Being best epitomized as the embodiment of Mayberry Meets the Middle Ages, I never get close to my desired government. I still accept, however, German leader Otto von Bismarck’s observation that “politics is the art of the possible.” It’s not the art of “You get exactly what you want, right now, no questions asked” — but of the possible. And in our time what’s possible is Trump’s MAGA movement, the GOPe, or the Democrats. There is no viable fourth option (presently).
This is why some find the gratuitous focus on the Epstein files troubling. In fact, it’s why I believe that to an extent it’s agitprop. Example:
Just the other day, someone on Facebook quoted Attorney General Pam Bondi.

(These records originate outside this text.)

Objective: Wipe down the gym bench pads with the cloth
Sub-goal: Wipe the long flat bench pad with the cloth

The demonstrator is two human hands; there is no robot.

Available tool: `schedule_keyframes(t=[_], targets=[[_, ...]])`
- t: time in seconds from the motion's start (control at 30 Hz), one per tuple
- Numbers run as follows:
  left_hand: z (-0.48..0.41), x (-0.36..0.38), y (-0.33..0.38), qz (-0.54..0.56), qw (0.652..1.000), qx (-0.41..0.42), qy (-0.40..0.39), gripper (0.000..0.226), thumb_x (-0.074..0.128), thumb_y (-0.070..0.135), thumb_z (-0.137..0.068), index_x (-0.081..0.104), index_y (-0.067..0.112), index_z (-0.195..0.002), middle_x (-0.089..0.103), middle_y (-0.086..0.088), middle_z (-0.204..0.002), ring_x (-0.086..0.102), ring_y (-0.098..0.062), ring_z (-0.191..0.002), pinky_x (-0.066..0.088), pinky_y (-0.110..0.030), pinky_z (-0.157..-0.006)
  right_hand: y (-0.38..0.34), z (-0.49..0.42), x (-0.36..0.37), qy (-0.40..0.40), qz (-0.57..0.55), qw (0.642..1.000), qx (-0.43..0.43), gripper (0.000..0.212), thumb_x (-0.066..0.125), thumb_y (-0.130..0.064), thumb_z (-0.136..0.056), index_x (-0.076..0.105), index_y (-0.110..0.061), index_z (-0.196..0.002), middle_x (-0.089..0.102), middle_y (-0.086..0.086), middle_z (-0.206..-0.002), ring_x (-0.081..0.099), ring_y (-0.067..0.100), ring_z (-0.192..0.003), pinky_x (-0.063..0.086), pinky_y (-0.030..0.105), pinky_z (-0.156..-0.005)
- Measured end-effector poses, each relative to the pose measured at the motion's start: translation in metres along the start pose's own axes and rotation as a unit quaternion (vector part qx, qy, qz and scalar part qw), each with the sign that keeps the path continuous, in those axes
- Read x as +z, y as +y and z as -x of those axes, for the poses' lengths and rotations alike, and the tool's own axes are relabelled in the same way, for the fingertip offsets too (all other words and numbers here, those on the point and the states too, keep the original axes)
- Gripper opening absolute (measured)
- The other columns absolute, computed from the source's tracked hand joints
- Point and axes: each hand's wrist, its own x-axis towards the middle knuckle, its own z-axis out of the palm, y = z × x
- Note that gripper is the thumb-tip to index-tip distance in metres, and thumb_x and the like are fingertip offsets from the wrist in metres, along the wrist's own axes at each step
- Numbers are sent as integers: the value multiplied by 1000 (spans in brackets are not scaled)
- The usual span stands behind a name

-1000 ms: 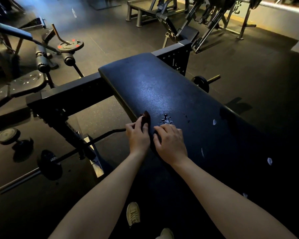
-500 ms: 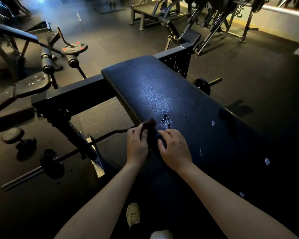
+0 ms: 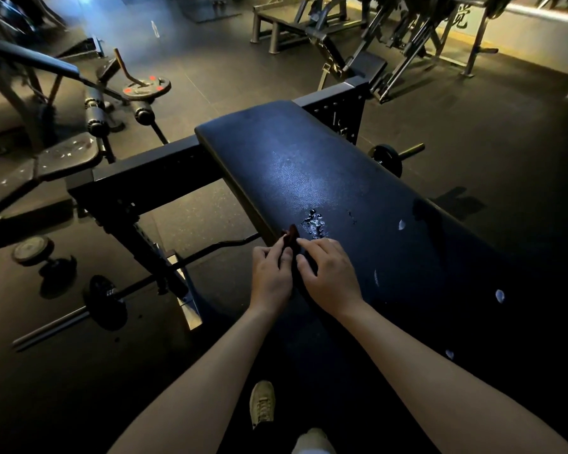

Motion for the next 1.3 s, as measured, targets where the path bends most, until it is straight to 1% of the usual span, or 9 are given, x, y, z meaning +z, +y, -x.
schedule_keyframes(t=[0.1, 0.23, 0.4, 0.5, 0.57, 0.7, 0.9, 1.13, 1.3], targets=[[4, -2, 10, 40, 999, -25, 5, 38, 42, 24, -108, 53, 18, -144, 44, -3, -116, 48, 4, -97, 32, 2, -88, -3, 6, -5, -16, -53, 998, 15, 45, 52, -36, -94, 63, -16, -132, 66, -1, -116, 53, 17, -114, 42, 33, -103], [1, -5, 27, 84, 996, -15, 7, 41, 39, 28, -109, 50, 17, -147, 53, -3, -142, 49, -13, -132, 38, -29, -112, -9, -4, -14, -22, -176, 981, 74, 44, 59, -30, -98, 55, -23, -141, 61, -2, -126, 55, 9, -116, 42, 25, -102], [-13, -3, 46, 160, 987, 10, -23, 37, 38, 23, -109, 56, 22, -141, 62, 8, -131, 55, -2, -124, 41, -20, -107, -8, -34, -11, -27, -180, 980, 85, 44, 64, -14, -94, 59, -18, -137, 55, 6, -129, 51, 14, -122, 32, 10, -104], [-28, -5, 36, 77, 997, 20, -12, 36, 43, 27, -108, 58, 20, -140, 62, 5, -136, 53, -5, -125, 38, -22, -107, 3, -55, -14, 5, -133, 987, 91, 41, 62, -3, -91, 63, -13, -131, 53, 11, -126, 53, 22, -116, 26, -3, -92], [-38, -8, 21, -7, 1000, 21, -5, 39, 46, 25, -106, 55, 13, -142, 52, -3, -149, 44, -12, -138, 31, -28, -116, 16, -72, -17, 31, -97, 988, 114, 38, 60, -9, -94, 62, -14, -132, 50, 11, -132, 51, 25, -120, 29, 7, -97], [-43, -13, -10, -89, 994, 41, -44, 47, 49, 25, -105, 44, 12, -151, 35, -2, -161, 27, -13, -149, 18, -31, -124, 36, -92, -4, -47, 13, 985, 168, 43, 57, -32, -96, 53, -21, -137, 37, 9, -150, 34, 29, -138, 30, 43, -117], [-47, -21, -13, -46, 997, 41, -38, 42, 44, 25, -108, 49, 14, -147, 44, 1, -155, 33, -8, -144, 16, -20, -116, 9, -83, 15, -48, 18, 997, 58, 21, 60, -19, -92, 65, -14, -112, 55, 9, -123, 53, 30, -114, 43, 38, -100], [-54, -25, -23, -49, 995, 81, -26, 36, 48, 22, -106, 59, 14, -139, 55, 0, -145, 42, -12, -138, 24, -21, -114, -5, -62, 23, -90, 18, 994, -56, 23, 57, -16, -94, 68, -16, -114, 58, 3, -128, 51, 26, -120, 50, 44, -95], [-55, -23, -22, -81, 993, 80, -22, 38, 45, 28, -107, 59, 15, -139, 53, 3, -145, 38, -9, -138, 21, -19, -112, 26, -89, 3, 1, 61, 995, 74, 29, 55, -16, -96, 64, -12, -123, 52, 9, -134, 45, 30, -128, 44, 48, -105]])
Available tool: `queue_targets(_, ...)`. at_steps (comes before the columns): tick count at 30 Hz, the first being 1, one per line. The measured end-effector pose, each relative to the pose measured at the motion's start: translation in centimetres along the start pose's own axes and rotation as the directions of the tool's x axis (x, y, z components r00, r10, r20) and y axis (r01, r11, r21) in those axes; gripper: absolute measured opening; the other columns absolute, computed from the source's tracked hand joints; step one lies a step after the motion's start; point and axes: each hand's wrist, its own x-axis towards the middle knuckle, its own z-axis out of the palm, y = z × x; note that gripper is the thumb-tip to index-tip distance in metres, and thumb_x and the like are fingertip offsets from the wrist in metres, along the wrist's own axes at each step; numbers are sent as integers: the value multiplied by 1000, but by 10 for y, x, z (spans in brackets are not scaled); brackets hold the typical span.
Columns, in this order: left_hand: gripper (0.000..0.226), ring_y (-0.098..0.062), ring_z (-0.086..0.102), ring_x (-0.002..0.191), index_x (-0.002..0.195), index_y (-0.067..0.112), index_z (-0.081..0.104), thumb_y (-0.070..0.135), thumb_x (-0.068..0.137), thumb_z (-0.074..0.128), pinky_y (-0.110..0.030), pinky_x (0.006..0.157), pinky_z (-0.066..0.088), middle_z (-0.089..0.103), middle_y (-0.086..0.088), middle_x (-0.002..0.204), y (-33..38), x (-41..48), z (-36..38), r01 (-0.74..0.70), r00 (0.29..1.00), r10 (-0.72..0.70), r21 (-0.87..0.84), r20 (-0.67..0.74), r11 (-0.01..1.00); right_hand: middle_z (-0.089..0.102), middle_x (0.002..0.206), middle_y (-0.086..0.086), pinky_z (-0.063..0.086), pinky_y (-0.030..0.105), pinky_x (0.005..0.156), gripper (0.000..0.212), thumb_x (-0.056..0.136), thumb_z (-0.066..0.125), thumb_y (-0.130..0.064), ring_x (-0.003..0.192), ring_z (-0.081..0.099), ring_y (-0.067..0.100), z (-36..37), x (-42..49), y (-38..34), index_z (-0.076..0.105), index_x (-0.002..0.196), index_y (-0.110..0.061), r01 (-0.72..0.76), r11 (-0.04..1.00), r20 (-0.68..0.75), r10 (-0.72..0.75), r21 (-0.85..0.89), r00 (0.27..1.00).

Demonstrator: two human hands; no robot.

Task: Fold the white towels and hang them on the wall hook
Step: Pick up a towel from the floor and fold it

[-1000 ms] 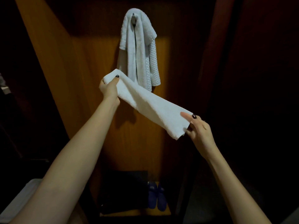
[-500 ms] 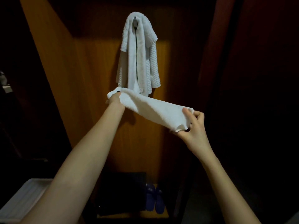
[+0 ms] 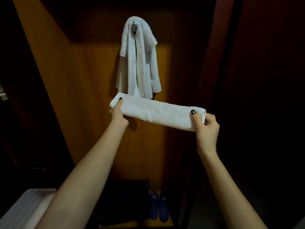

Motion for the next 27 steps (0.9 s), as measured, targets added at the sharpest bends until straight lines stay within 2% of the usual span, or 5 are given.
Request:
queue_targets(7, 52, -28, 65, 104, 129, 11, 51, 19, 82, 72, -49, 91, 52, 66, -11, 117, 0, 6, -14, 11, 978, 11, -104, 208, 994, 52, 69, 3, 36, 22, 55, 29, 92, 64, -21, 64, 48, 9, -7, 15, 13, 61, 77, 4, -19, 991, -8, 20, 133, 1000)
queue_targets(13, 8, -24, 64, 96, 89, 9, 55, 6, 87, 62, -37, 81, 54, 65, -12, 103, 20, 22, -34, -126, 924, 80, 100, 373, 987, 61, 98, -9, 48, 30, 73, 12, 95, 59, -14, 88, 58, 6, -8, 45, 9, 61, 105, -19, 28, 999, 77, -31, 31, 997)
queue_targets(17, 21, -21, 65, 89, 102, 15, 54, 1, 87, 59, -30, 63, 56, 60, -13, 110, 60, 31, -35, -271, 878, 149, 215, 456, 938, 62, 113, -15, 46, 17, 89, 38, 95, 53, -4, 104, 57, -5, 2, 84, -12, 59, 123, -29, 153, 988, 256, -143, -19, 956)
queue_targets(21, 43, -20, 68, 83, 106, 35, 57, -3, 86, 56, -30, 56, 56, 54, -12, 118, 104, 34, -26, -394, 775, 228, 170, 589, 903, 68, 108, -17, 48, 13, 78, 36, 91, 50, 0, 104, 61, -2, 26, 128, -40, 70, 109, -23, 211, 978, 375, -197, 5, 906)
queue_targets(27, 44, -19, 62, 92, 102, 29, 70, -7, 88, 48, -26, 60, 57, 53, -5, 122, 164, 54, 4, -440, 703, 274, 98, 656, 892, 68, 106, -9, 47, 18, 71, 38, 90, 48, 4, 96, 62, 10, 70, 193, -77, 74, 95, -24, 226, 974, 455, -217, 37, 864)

“If we prosecute everyone in the Epstein files,” the statement goes, “the whole system collapses!”
The problem is that Bondi never said that.
This is one of many fabricated quotations being disseminated; some are attributed to Trump himself.
This is a classic agitprop technique, too.
The idea is to demoralize the MAGA constituency so as to deliver midterm victory to radical and increasingly socialist Democrats. They can’t win on their policies and merits, after all.
Will enough Americans fall for this?
It’s tragic when voting decisions are made based on fiction and not fact, on propaganda, not policy. But this is why under a representative system, people get the government they deserve. “Fool me once, shame on you,” the saying goes — “fool me twice, shame on me.”